_WHAT THE TASK ASKS_
In the entries below, begin at the line with "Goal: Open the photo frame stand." and stop after the line with "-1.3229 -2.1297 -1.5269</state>"; output those lines exactly and omit the pictures.

_DATA FOR REVIEW_
━━━━━━━━━━━━━━━━━━━━
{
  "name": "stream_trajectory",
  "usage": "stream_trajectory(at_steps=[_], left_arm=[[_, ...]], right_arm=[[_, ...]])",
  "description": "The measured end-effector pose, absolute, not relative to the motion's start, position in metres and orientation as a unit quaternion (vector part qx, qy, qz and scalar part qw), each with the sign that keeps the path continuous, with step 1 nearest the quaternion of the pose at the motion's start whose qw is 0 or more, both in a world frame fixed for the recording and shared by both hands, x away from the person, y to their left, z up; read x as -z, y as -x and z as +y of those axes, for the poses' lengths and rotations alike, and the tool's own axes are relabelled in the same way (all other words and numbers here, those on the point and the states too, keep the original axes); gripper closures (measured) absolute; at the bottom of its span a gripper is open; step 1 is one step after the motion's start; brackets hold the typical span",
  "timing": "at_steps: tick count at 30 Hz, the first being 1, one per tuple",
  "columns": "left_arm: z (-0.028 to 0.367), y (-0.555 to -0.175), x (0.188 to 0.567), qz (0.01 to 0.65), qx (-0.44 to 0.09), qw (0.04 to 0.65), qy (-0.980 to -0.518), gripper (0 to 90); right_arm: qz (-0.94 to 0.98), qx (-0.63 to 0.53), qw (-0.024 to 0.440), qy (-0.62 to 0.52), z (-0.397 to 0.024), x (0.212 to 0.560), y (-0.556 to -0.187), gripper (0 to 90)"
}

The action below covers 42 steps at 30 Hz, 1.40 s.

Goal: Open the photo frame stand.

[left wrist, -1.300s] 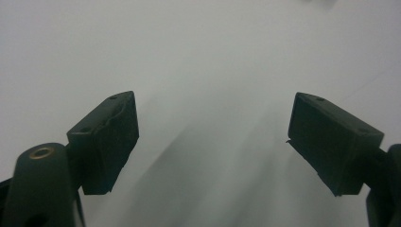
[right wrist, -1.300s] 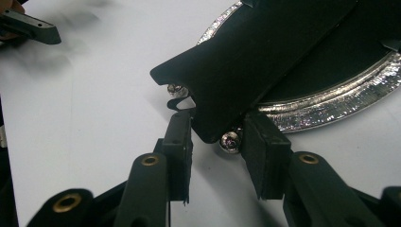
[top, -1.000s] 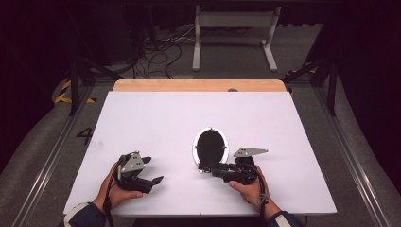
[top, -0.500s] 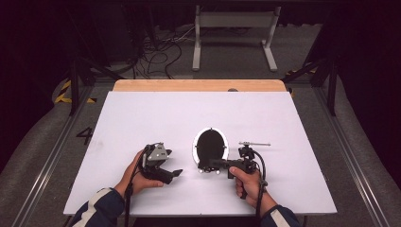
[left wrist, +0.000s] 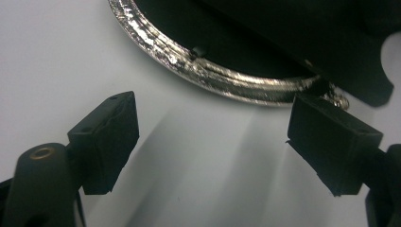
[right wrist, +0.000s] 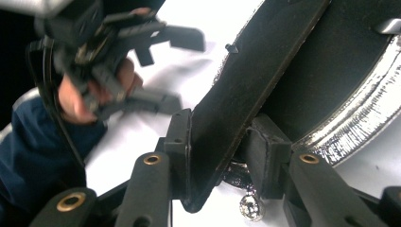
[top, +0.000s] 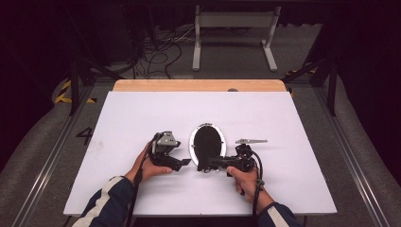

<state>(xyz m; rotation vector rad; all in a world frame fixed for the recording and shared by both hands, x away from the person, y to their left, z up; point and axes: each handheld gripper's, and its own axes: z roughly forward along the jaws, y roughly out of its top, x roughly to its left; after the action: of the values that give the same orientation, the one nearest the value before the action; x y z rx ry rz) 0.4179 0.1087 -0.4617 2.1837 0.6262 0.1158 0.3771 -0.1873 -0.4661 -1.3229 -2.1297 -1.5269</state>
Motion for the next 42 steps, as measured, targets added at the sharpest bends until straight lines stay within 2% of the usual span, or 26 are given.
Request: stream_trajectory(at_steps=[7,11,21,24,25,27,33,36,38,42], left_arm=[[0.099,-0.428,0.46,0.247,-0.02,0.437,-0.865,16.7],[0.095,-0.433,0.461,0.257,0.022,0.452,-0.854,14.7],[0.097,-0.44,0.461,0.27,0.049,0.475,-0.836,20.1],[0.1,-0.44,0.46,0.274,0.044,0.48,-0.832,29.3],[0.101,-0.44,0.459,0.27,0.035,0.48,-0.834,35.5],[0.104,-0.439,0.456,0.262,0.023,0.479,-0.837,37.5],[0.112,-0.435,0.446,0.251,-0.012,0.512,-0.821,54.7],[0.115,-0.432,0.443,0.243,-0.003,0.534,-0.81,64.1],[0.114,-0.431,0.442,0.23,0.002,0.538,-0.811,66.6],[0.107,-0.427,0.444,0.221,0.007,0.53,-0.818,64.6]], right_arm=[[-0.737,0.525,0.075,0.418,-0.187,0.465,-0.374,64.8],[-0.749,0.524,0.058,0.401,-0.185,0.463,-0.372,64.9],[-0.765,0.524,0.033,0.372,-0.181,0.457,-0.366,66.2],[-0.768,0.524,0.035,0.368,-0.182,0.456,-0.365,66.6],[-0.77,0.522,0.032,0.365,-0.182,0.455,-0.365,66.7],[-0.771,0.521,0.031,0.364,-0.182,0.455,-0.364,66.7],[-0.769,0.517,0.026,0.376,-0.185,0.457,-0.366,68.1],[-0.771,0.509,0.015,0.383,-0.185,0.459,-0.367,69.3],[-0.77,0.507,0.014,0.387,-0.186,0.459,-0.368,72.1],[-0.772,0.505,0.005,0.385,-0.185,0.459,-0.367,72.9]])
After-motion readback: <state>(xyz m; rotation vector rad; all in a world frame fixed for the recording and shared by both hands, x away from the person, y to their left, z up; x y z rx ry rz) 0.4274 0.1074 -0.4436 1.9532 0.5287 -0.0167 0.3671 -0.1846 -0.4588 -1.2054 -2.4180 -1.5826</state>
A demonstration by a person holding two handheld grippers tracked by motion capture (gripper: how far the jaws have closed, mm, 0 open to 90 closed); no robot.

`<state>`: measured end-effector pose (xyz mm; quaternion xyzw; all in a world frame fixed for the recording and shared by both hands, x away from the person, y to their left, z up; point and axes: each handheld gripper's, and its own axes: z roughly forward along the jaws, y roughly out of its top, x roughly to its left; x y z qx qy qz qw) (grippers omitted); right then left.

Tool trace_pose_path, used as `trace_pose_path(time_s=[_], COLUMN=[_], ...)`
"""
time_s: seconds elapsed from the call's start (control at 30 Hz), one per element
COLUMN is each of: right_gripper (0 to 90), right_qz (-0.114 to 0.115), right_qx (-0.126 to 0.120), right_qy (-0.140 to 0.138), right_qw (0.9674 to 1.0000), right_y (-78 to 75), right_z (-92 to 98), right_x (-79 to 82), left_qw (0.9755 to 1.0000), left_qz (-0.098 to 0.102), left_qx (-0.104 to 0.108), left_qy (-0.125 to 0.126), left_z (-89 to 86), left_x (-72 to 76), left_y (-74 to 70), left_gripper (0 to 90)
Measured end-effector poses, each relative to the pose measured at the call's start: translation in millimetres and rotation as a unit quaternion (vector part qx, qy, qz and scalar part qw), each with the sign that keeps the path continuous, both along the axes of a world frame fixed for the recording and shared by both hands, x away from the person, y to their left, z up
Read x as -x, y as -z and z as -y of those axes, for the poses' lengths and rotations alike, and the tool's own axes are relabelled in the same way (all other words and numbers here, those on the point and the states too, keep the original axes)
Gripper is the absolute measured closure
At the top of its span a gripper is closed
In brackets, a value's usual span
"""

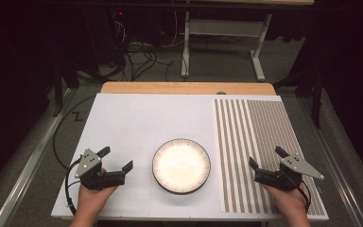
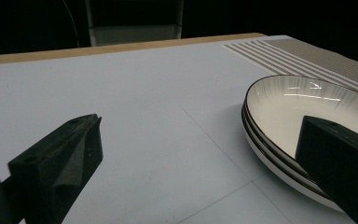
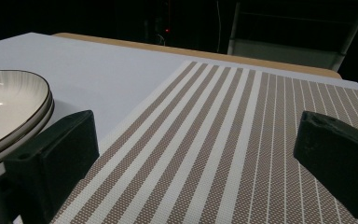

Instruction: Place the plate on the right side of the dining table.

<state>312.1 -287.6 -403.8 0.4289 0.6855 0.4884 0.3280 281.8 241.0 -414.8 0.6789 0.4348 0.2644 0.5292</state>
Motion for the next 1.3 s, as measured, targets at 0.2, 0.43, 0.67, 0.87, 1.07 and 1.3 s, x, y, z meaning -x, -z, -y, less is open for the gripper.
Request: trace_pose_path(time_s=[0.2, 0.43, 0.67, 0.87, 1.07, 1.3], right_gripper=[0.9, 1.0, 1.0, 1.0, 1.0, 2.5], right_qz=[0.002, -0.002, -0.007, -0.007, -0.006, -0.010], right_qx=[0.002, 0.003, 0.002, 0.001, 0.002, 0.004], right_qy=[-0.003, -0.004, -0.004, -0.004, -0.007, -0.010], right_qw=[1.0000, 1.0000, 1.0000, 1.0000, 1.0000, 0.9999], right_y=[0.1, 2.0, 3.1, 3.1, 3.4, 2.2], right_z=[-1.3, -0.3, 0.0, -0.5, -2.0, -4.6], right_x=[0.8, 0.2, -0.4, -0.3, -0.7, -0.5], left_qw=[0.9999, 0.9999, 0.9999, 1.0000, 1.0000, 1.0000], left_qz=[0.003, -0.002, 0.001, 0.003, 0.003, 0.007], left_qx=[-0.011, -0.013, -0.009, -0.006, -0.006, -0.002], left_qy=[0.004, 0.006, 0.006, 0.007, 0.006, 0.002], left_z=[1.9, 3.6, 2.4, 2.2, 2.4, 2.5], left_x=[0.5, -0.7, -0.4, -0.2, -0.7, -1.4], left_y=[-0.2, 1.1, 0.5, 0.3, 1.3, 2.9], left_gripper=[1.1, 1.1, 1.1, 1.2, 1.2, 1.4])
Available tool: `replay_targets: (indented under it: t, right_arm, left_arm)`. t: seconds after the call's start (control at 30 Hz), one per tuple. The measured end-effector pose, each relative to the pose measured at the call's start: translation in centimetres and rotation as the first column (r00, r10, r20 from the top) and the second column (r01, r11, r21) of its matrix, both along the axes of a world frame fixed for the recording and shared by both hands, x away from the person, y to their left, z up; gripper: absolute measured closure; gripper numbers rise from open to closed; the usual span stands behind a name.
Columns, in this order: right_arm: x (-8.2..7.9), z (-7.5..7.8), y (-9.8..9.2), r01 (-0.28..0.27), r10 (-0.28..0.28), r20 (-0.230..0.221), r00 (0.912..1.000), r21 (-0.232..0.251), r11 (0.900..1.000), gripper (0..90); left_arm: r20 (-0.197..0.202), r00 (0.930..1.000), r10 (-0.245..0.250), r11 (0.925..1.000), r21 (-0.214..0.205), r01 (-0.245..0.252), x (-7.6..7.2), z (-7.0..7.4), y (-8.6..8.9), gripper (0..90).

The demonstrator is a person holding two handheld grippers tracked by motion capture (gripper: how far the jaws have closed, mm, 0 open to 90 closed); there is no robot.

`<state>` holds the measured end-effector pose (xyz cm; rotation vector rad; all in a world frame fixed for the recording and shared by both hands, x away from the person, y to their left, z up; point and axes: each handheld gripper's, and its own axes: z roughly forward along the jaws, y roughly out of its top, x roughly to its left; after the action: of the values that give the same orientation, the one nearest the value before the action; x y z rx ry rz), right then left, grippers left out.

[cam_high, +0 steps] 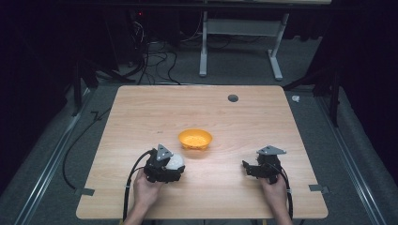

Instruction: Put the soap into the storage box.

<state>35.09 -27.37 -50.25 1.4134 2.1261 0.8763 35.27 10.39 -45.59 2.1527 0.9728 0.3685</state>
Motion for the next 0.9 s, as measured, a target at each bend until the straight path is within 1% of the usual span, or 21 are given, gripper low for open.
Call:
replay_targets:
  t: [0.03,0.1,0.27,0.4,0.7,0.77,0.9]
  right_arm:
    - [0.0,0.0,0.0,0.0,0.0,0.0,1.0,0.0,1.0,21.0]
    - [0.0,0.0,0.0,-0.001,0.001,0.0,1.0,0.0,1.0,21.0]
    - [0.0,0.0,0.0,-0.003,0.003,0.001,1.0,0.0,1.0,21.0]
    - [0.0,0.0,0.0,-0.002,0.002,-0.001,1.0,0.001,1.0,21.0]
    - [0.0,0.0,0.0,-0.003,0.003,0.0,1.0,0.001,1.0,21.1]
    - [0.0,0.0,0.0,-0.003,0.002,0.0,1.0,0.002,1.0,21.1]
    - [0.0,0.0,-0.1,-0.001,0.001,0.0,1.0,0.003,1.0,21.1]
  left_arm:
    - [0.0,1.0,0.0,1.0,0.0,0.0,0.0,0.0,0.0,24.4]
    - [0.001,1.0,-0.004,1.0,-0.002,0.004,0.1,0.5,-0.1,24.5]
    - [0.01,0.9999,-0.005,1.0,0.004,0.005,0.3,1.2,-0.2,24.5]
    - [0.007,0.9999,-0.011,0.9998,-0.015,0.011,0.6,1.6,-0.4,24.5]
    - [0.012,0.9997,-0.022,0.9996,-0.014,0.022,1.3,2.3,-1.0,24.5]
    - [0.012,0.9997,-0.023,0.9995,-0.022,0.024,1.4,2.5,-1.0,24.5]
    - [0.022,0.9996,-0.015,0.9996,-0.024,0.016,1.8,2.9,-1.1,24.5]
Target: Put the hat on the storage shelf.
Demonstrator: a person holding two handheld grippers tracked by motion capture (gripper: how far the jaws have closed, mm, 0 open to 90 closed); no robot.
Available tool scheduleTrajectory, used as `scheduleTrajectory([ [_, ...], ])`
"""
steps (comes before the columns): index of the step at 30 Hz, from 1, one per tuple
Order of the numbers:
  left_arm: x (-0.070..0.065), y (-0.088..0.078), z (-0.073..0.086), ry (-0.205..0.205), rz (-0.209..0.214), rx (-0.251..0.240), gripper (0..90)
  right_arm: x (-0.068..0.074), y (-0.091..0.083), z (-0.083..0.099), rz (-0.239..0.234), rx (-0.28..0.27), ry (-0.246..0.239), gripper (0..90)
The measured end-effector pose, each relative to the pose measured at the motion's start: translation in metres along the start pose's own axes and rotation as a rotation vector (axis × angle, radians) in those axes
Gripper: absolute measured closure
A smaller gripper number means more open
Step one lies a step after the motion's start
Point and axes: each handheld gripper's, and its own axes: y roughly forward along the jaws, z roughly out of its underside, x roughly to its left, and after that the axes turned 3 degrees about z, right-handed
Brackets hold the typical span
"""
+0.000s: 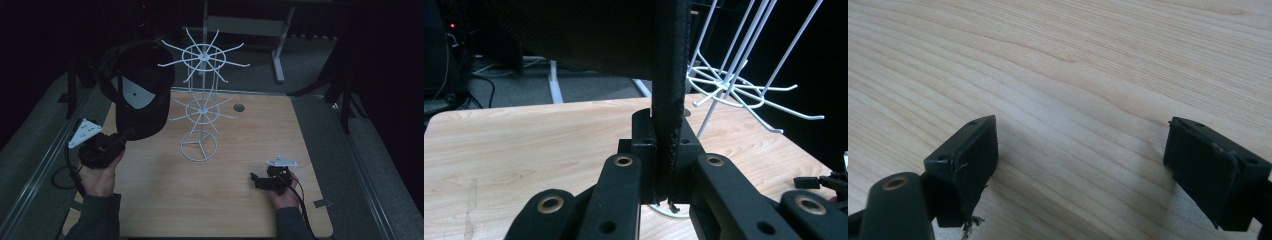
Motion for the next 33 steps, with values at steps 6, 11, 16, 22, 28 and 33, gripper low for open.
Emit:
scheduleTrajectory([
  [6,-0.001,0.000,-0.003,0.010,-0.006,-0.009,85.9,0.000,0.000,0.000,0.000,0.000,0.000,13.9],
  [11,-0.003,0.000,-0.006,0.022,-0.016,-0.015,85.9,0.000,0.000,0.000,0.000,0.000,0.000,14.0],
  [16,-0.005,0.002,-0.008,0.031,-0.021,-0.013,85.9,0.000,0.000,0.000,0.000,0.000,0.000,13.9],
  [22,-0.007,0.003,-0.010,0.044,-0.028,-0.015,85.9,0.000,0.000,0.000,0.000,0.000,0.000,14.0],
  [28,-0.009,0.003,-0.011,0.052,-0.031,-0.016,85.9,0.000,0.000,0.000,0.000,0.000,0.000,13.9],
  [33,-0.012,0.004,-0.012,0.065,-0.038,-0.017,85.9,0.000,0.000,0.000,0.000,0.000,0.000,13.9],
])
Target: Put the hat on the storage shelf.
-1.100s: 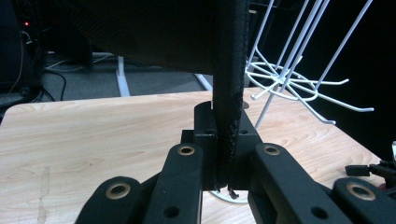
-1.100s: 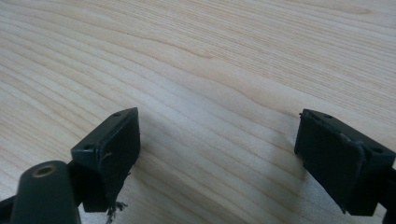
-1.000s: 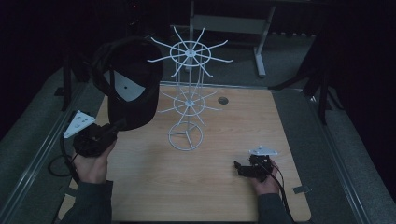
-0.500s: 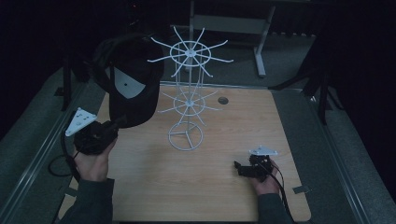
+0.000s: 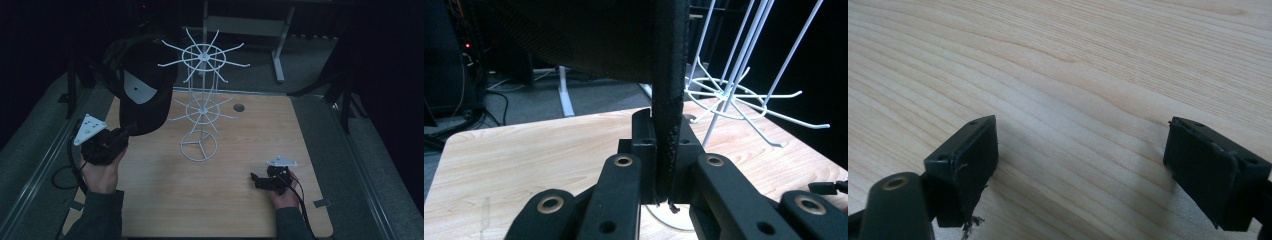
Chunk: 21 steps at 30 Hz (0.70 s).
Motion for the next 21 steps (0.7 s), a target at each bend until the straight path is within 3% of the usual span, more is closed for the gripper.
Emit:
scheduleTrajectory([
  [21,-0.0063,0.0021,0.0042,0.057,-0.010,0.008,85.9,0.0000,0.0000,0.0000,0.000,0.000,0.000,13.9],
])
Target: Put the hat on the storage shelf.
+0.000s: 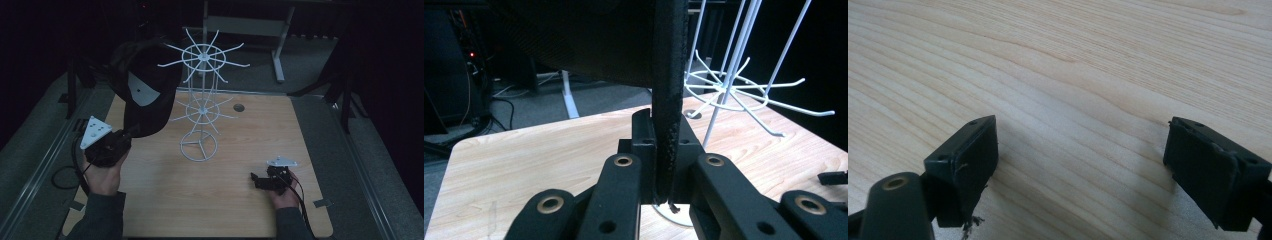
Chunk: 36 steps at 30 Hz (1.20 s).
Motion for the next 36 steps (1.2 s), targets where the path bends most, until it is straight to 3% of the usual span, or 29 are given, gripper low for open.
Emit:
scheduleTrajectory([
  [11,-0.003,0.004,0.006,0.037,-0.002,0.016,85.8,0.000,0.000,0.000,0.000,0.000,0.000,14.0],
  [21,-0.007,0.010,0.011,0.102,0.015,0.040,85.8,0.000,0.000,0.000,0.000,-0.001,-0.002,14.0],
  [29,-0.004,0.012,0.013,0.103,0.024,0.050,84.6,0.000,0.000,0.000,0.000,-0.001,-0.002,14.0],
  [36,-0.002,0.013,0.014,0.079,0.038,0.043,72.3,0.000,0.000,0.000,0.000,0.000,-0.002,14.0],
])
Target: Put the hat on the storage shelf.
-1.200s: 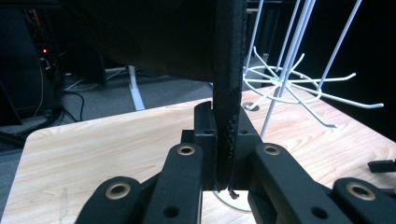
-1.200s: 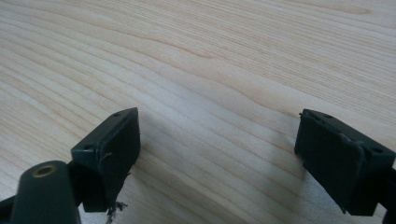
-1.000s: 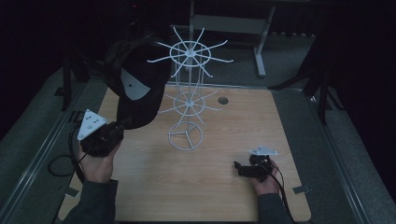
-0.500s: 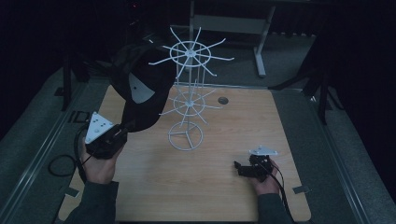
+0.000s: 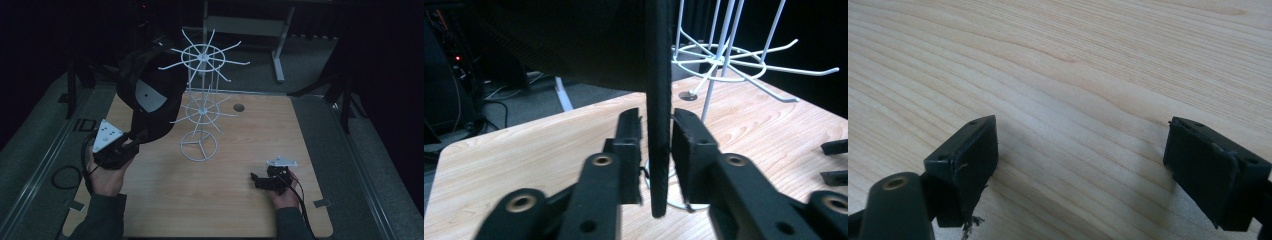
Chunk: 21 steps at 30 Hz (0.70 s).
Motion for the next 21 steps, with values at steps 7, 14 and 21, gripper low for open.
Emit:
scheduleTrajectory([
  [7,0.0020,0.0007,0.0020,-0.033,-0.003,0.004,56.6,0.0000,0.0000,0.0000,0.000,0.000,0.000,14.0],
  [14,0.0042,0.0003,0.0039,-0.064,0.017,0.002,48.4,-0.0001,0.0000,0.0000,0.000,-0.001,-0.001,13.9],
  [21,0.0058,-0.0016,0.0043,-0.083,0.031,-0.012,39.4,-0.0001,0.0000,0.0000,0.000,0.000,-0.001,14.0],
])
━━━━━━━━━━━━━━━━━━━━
_RESPONSE AREA_
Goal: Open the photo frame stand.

[left wrist, -1.300s] 
[right wrist, -1.300s] 
[top, -1.000s] 
[top, -0.500s] 
[left wrist, +0.000s] 
[right wrist, +0.000s] 
[top, +0.000s] 

<state>(xyz m; rotation vector rad; all in a world frame fixed for the recording and shared by both hands, x away from the person, y to their left, z up; point and axes: each handheld gripper's, and its own axes: z roughly forward along the jaws, y roughly out of its top, x roughly to its left; after the action: of the values that give the same orientation, the one nearest the value before the action; x y z rx ry rz) 0.4179 0.1087 -0.4617 2.1837 0.6262 0.1158 0.3771 -0.1873 -0.4661 -1.3229 -2.1297 -1.5269</state>

There is no more to the output.